WORK TASK: What must be handed in is the entire listing, exactly as written, with no pictures.

PROVIDED DATA:

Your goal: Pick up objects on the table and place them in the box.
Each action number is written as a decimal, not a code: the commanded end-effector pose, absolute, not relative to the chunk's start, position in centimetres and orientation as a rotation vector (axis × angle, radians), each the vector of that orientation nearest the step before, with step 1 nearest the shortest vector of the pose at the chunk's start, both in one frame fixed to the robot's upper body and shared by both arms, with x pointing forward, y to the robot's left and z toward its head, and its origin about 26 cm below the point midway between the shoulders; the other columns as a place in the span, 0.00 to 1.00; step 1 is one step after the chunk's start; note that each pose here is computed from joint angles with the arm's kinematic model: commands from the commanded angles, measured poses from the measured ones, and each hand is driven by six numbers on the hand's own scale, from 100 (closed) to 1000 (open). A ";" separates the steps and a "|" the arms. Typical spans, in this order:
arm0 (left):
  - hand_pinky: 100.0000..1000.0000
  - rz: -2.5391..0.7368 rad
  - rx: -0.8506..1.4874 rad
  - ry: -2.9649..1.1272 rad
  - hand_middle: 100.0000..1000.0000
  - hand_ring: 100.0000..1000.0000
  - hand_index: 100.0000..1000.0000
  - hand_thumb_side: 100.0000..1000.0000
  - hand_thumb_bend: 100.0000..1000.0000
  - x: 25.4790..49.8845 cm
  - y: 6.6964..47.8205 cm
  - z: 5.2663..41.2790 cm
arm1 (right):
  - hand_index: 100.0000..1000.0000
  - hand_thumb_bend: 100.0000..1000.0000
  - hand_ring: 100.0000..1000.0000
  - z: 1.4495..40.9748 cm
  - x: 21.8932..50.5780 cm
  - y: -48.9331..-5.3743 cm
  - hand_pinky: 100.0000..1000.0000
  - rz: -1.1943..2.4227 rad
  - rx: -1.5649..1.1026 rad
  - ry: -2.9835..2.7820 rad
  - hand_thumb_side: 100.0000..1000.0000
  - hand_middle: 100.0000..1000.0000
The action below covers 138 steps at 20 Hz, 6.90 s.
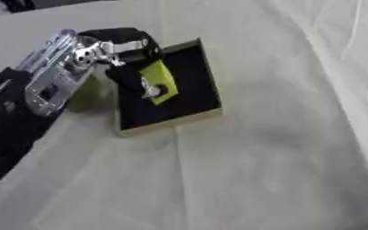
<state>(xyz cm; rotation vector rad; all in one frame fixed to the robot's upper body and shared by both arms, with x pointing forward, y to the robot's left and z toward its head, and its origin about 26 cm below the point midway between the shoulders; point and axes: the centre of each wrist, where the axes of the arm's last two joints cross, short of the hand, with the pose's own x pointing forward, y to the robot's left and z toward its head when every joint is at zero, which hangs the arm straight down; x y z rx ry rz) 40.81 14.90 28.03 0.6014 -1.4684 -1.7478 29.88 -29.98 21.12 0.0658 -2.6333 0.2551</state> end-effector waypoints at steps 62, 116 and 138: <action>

RESULT OF THIS TASK:
Your goal: Pick up objects on the table and place them in the box.
Each action number is written as a decimal, not a code: the commanded end-effector pose, absolute, not relative to the chunk's start, position in centimetres and orientation as a rotation vector (axis × angle, radians), each the vector of that orientation nearest the step before, with step 1 nearest the shortest vector of the pose at the chunk's start, both in one frame fixed to the robot's upper body and shared by both arms, with x pointing forward, y to the robot's left and z toward its head, and its origin about 26 cm below the point midway between the shoulders; the other columns as a place in the span, 0.00 to 1.00; step 1 is one step after the chunk's start; note that each pose here is computed from joint angles with the arm's kinematic model: commands from the commanded angles, measured poses from the measured ones, and each hand is driven by six numbers on the hand's own scale, from 100 (closed) to 1000 (open). A ";" separates the steps and a "|" the arms. Typical spans, in this order:
arm0 (left):
  - hand_pinky: 100.0000..1000.0000
  - rz: -2.5391..0.7368 rad
  - rx: -0.8506..1.4874 rad
  - ry: -2.9649..1.1272 rad
  - hand_middle: 100.0000..1000.0000
  - hand_ring: 100.0000..1000.0000
  - hand_index: 100.0000..1000.0000
  - hand_thumb_side: 100.0000..1000.0000
  - hand_thumb_bend: 100.0000..1000.0000
  - x: 25.4790..49.8845 cm
  - y: 6.6964..47.8205 cm
  - z: 5.2663..41.2790 cm
arm1 (right):
  - hand_index: 100.0000..1000.0000
  - hand_thumb_bend: 100.0000..1000.0000
  - hand_ring: 100.0000..1000.0000
  - z: 1.4495..40.9748 cm
  - x: 21.8932..50.5780 cm
  - y: -48.9331..-5.3743 cm
  - hand_pinky: 100.0000..1000.0000
  - rz: -1.1943..2.4227 rad
  - rx: -1.5649..1.1026 rad
  - ry: -2.9835..2.7820 rad
  - hand_thumb_side: 100.0000..1000.0000
  - hand_middle: 100.0000..1000.0000
The action below covers 138 steps at 20 Hz, 6.90 s.
<state>(xyz cm; rotation vector rad; all in one frame fixed to the robot's upper body and shared by both arms, with x pointing forward, y to the robot's left and z toward its head, and its origin about 26 cm below the point midway between the shoulders; point and axes: the centre of each wrist, where the axes of the arm's last two joints cross, short of the hand, with the pose's own x pointing forward, y to the robot's left and z toward its head when every joint is at zero, which hangs the arm straight down; x y z rx ry rz) 40.81 14.90 28.03 0.6014 -1.4684 -1.7478 29.88 -29.98 21.12 0.0658 -2.6333 0.2551</state> end-effector waypoints at steps 62, 116 and 138: <action>

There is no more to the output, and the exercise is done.